Implementation:Vibrantlabsai Ragas EvaluationDataset From List

From Leeroopedia
Field Value
Source Repository explodinggradients/ragas
Source File src/ragas/dataset_schema.py
Domains NLP, Evaluation
Last Updated 2026-02-12 00:00 GMT

Overview

EvaluationDataset_From_List is the concrete factory method provided by the Ragas library for constructing validated evaluation datasets from raw Python dictionaries. It serves as the primary entry point for converting unstructured evaluation data into the typed EvaluationDataset object that downstream metrics and the evaluate() function require.

Description

The EvaluationDataset.from_list() class method accepts a list of dictionaries and automatically detects whether the data represents single-turn or multi-turn evaluation samples. Detection is based on inspecting whether all items contain a user_input key whose value in the first item is a list (indicating multi-turn conversation messages).
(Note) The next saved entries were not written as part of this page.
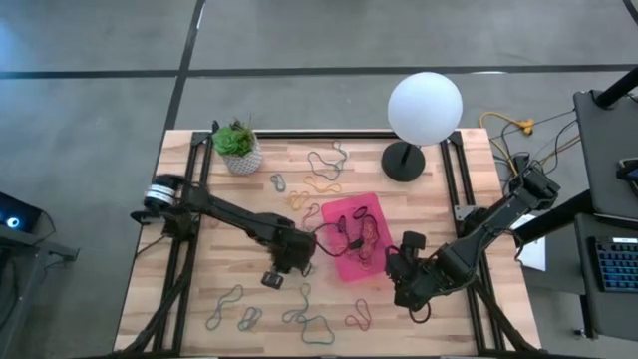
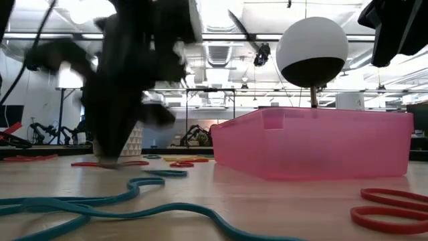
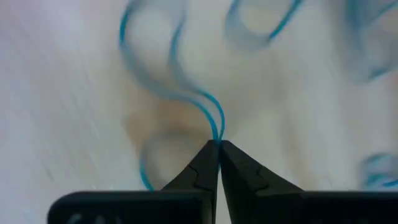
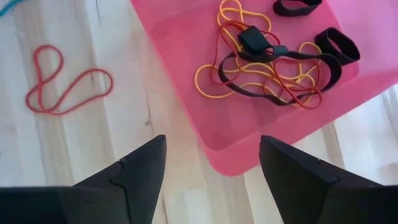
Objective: Pick and place rubber bands into bin
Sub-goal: Put the blue rubber band into the pink bin, then put the red rubber band into the pink bin
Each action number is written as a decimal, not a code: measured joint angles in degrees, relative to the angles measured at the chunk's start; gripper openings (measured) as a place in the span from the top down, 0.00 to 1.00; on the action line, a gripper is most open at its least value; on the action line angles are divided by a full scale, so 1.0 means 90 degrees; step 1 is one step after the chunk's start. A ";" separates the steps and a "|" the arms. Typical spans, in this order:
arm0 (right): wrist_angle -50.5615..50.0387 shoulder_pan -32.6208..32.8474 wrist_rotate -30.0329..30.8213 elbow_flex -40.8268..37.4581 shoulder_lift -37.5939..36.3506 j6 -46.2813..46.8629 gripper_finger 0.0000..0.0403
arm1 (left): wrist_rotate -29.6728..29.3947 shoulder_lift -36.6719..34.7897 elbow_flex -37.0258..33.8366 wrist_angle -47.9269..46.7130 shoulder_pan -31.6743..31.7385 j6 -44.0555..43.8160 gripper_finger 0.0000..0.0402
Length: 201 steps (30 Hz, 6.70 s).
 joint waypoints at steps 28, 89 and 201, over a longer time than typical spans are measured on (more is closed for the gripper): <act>-0.0133 0.0200 -0.0214 -0.0162 -0.0131 0.1532 0.41 | -0.1232 0.0630 0.1573 0.3861 0.1361 -0.1395 0.85; 0.2925 -0.0364 -0.3047 0.1064 0.3343 -0.5343 0.56 | -0.3313 -0.1558 0.0525 0.1858 -0.2072 -0.4821 0.68; -0.1308 -0.1187 -0.0185 0.0887 0.0323 0.0420 0.46 | -0.2197 -0.1246 -0.2349 0.0138 0.0349 -0.2832 0.59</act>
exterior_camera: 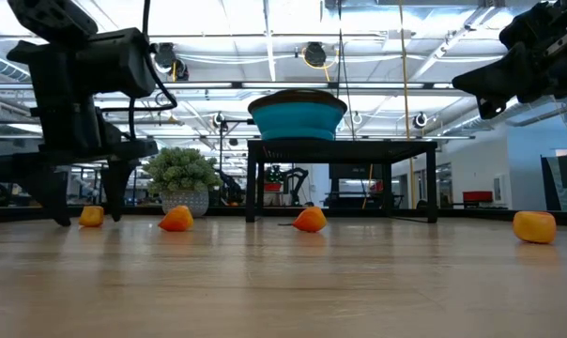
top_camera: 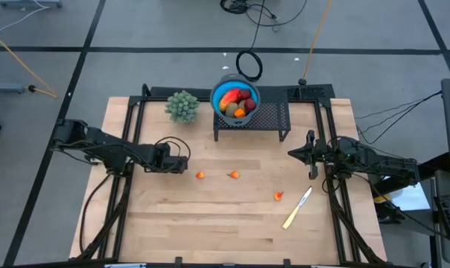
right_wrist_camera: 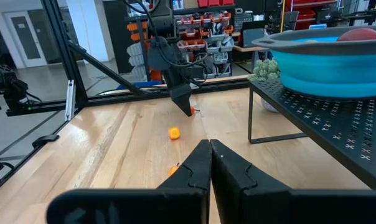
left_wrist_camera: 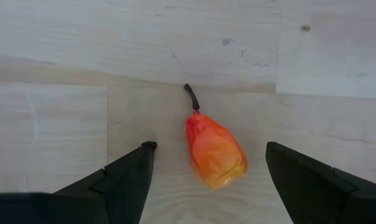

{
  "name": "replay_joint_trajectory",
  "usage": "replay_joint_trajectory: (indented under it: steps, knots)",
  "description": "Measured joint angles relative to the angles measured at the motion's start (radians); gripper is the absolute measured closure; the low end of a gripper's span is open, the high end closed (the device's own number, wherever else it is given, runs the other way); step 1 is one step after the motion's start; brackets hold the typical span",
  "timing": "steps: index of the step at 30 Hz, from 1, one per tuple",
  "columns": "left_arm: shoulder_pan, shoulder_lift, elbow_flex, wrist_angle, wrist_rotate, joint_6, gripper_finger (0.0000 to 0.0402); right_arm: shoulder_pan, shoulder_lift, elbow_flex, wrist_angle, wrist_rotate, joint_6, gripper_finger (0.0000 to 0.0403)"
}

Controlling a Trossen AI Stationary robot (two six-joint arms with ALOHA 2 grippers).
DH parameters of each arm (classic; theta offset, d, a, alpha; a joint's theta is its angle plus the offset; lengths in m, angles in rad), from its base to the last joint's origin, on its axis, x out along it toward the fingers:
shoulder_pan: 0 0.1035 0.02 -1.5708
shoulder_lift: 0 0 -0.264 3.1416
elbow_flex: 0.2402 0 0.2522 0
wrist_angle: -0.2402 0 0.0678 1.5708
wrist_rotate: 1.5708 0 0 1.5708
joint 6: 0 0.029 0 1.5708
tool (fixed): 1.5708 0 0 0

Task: Pick & Place Fruit
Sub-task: Put the orange peach into the blue strainer bowl on the shelf

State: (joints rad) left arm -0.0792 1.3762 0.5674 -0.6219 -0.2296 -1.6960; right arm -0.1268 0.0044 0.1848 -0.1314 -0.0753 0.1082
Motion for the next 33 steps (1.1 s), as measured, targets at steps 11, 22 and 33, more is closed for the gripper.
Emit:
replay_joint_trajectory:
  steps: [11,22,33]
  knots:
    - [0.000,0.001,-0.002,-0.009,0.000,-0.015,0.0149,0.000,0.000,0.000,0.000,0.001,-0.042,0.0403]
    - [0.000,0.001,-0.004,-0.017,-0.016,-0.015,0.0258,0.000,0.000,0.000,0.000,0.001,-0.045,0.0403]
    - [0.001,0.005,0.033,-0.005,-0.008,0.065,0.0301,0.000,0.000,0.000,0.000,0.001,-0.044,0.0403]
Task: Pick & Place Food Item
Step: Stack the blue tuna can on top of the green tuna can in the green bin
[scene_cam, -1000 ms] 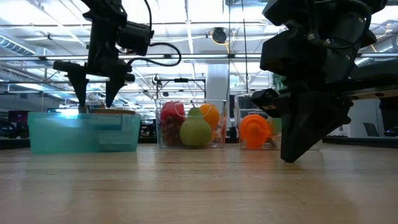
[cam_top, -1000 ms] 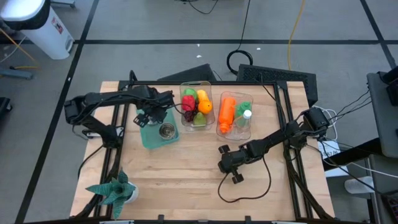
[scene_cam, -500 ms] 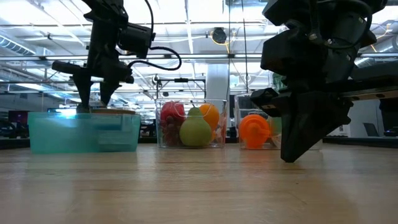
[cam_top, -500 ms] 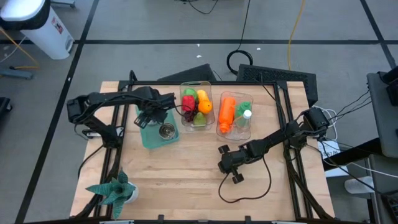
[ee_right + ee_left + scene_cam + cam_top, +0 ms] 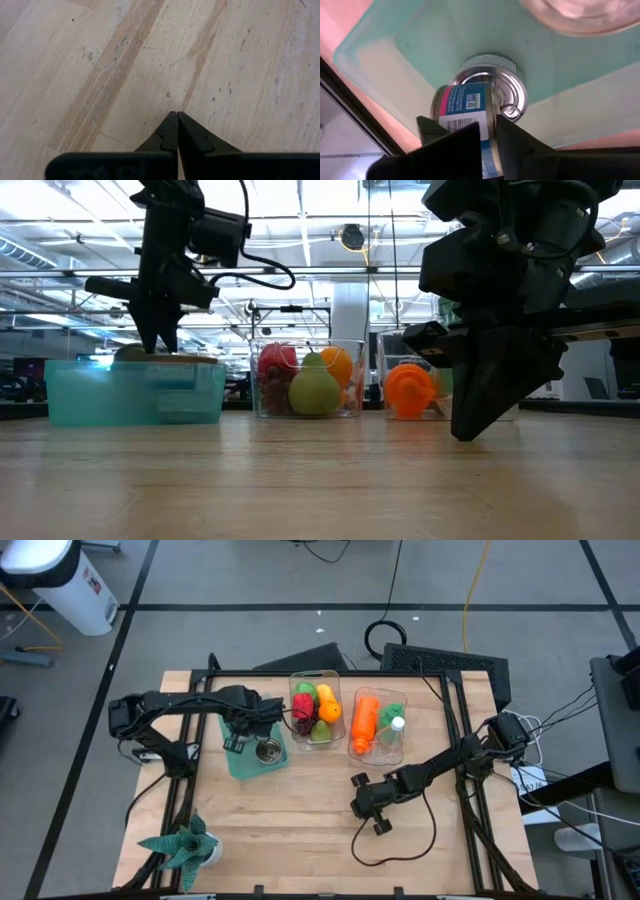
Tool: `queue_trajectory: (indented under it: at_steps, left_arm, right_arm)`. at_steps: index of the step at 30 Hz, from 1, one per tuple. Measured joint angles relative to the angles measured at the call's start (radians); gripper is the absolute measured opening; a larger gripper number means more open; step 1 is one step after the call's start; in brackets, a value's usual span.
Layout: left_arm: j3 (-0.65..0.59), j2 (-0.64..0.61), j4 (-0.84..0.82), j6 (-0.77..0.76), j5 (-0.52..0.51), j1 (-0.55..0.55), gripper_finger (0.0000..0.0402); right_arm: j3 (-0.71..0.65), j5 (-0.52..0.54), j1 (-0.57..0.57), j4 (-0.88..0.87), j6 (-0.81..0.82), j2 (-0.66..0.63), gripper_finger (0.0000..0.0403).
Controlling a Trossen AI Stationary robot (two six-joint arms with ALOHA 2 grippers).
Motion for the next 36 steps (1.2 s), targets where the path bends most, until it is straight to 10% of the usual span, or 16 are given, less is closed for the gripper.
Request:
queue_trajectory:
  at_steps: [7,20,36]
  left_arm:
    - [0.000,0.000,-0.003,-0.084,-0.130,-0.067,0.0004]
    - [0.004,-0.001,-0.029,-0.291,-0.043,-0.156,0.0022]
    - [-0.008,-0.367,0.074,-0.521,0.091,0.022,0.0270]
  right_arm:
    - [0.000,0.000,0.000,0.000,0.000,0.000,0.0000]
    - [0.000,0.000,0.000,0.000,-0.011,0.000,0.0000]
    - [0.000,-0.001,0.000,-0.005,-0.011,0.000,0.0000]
Based on this detection:

  • If multi-turn is detected, each dictionary is validated as a MultiTurnSample (Pydantic model with fields for conversation messages, references, tool calls, rubrics, and reference topics).
  • Otherwise, each dictionary is validated as a SingleTurnSample (Pydantic model with fields for user_input, retrieved_contexts, reference_contexts, response, reference, rubrics, and more).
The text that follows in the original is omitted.